**Directions for this task**
Extract all lines in the data that contain the word "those".

**Records for this exercise**

* * *

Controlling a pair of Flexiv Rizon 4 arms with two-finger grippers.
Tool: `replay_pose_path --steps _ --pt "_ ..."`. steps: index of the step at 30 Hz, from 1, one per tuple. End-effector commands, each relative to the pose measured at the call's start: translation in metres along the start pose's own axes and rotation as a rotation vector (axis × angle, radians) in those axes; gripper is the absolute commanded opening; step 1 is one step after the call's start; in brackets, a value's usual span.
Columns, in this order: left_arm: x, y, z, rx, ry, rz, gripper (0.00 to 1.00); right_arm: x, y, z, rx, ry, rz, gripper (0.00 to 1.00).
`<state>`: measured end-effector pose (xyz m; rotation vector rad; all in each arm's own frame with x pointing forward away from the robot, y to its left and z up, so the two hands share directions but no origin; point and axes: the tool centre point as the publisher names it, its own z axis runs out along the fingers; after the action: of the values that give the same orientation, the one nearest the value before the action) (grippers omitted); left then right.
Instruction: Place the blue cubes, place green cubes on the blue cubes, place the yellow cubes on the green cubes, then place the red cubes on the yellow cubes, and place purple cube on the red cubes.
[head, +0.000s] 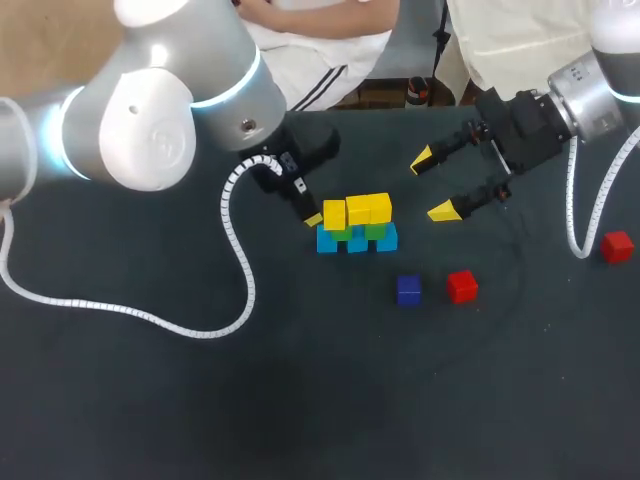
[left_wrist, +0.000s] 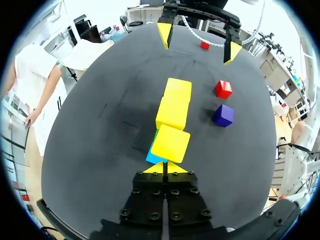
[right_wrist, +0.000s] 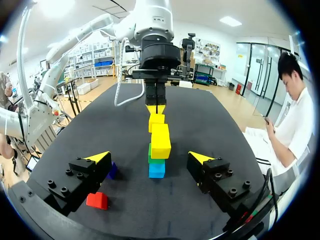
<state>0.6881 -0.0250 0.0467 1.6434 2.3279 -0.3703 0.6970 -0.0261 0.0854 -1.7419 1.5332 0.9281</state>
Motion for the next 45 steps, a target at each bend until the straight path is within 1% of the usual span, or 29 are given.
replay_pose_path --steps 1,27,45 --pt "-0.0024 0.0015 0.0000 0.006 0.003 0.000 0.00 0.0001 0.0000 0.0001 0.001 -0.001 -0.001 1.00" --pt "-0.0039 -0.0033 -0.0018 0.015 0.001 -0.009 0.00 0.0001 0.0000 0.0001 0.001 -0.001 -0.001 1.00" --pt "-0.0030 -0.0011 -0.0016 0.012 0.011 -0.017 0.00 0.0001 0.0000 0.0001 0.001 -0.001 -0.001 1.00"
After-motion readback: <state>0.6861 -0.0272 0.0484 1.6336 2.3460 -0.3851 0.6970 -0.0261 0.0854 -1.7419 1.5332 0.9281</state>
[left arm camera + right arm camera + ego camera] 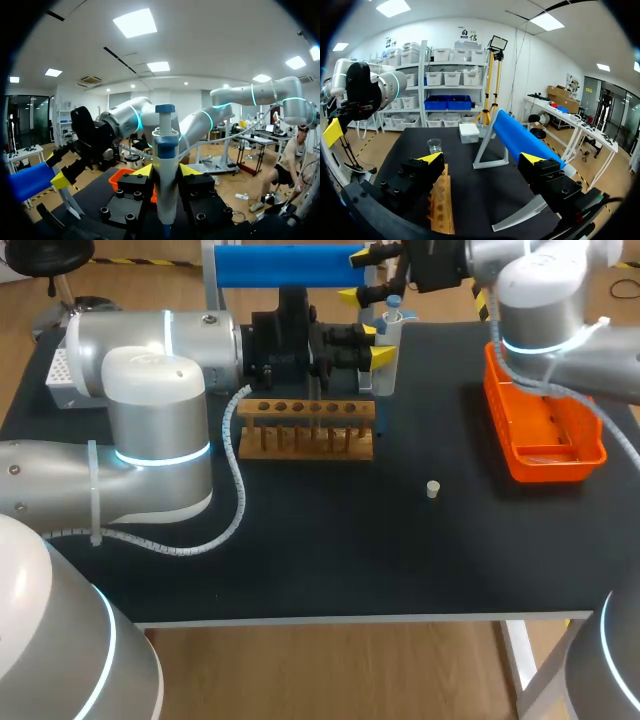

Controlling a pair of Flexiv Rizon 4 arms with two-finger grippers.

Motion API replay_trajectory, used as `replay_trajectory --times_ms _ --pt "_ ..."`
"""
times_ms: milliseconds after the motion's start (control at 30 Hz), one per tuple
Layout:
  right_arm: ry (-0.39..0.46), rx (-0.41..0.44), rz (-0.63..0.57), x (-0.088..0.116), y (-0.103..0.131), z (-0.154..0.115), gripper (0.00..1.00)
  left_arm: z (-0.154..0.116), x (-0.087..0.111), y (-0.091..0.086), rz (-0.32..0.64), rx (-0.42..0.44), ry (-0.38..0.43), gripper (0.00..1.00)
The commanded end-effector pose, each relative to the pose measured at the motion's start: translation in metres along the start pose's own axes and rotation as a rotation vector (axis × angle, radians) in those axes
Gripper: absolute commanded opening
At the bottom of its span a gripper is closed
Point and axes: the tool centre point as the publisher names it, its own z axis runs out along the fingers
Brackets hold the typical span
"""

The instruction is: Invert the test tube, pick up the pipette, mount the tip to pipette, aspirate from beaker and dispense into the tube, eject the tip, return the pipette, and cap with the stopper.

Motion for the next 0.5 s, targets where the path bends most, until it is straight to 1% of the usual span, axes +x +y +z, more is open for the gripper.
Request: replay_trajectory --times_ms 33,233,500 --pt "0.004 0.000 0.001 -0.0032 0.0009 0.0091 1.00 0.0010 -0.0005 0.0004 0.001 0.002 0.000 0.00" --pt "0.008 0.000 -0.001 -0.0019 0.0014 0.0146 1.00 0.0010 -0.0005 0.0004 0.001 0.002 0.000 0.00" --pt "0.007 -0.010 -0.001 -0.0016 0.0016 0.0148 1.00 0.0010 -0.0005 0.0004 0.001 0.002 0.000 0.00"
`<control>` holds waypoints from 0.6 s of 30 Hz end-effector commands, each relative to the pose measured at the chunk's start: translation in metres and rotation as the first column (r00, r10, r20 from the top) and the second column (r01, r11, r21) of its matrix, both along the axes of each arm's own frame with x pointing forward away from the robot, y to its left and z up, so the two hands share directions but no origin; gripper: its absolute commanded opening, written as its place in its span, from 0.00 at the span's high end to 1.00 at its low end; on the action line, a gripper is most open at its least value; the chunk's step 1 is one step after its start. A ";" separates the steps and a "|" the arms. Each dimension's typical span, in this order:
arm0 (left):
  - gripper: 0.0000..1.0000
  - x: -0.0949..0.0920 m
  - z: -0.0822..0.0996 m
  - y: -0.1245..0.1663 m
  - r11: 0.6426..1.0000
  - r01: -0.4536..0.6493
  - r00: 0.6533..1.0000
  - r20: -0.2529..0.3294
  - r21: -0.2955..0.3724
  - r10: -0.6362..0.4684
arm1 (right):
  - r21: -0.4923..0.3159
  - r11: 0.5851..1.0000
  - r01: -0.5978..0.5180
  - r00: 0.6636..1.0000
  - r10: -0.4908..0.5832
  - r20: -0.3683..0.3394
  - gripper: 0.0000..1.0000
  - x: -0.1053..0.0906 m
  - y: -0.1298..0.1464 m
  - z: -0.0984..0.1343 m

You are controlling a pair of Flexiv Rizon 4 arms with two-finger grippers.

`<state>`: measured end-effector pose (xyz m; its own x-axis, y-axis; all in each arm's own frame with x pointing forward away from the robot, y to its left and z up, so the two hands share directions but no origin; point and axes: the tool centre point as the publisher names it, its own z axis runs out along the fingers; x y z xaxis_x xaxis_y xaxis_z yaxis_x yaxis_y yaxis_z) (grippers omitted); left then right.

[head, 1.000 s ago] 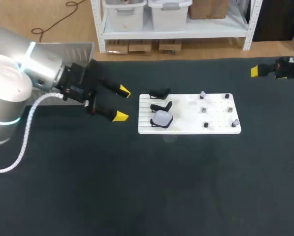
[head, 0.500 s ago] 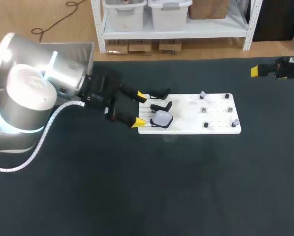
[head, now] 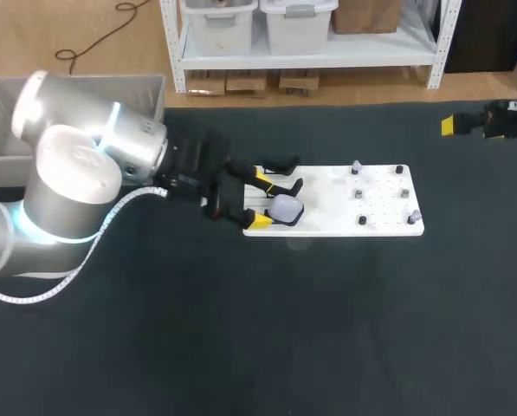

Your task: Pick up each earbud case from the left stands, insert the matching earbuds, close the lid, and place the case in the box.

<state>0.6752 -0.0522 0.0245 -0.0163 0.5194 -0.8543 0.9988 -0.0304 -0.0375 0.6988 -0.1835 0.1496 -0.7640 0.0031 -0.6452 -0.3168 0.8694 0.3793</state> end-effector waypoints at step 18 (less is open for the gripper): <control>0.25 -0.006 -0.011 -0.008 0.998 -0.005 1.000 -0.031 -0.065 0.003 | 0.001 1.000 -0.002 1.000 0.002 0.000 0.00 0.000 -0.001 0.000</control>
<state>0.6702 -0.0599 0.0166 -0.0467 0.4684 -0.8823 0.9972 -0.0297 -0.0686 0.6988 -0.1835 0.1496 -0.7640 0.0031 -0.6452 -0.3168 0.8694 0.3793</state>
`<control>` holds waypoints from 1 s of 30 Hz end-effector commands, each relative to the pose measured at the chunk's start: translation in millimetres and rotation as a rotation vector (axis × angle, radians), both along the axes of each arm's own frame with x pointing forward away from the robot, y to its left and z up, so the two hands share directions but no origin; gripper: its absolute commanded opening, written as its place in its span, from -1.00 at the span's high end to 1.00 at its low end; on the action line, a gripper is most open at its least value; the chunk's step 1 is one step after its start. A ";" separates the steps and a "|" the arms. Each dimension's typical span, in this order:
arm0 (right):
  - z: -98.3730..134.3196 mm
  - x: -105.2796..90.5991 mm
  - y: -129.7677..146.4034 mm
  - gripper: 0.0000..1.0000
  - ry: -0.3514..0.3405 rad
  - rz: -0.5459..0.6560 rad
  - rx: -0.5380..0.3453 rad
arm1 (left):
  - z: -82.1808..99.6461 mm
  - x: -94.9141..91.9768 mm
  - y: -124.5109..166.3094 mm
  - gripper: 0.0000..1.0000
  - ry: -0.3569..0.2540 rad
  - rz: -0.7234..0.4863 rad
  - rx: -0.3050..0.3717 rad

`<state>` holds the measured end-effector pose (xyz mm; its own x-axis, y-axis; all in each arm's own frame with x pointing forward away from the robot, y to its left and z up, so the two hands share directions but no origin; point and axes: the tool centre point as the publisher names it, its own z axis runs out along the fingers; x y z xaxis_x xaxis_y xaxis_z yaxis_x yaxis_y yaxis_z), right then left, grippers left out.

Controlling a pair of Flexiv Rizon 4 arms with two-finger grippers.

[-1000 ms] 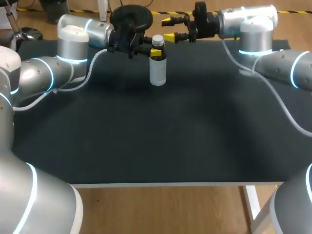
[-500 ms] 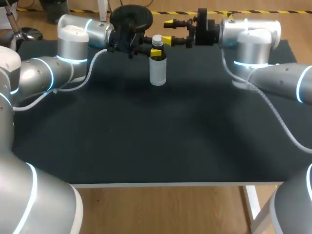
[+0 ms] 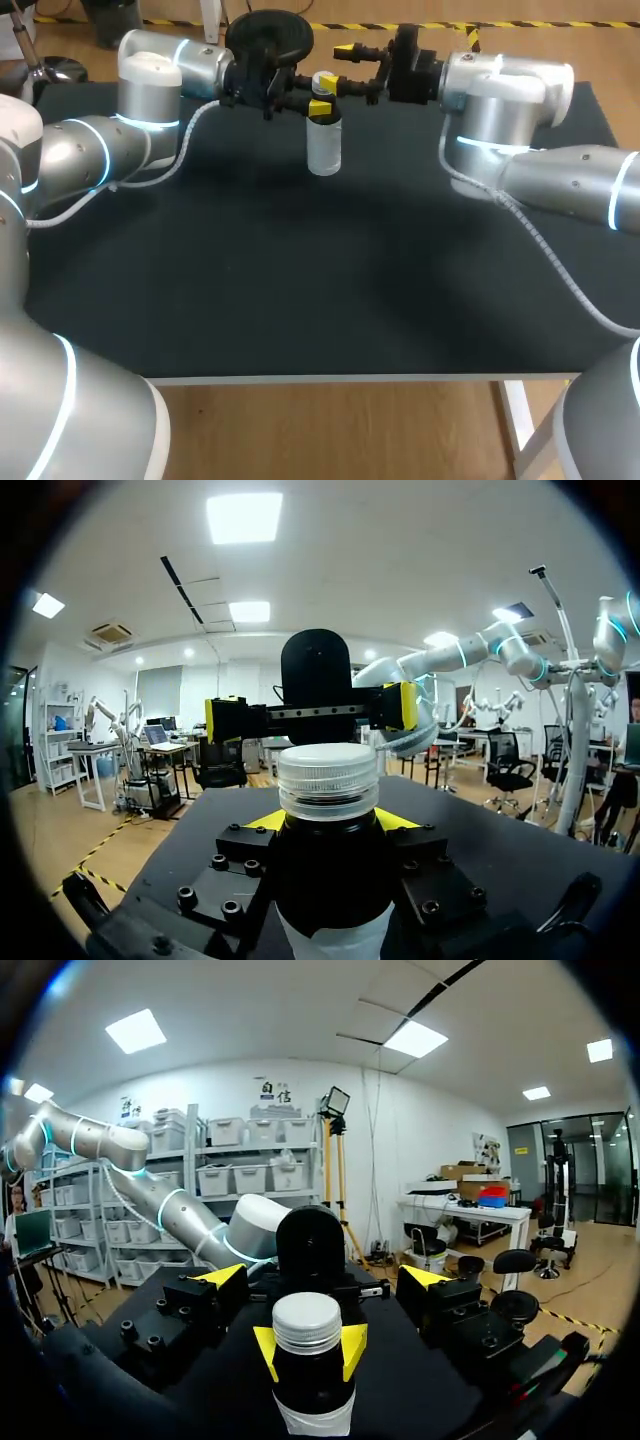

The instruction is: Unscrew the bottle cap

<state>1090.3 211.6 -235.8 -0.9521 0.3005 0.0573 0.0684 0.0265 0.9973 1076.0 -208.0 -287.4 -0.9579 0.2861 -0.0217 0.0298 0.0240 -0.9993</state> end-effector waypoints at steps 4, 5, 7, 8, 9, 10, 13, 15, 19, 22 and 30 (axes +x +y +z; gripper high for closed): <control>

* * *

**Completed task**
Tool: `replay_pose_path --steps _ --pt "_ ..."`. steps: index of the step at 30 Hz, from 1, one per tuple. End-effector commands, each relative to the pose measured at the call's start: translation in metres along the start pose's own axes and rotation as a rotation vector (axis × angle, radians) in those axes; gripper is the absolute commanded opening; step 1 is one step after the call's start; in brackets, a value's usual span.
The commanded end-effector pose, each relative to the pose measured at the motion's start: translation in metres along the start pose's own axes and rotation as a rotation vector (axis × angle, radians) in those axes

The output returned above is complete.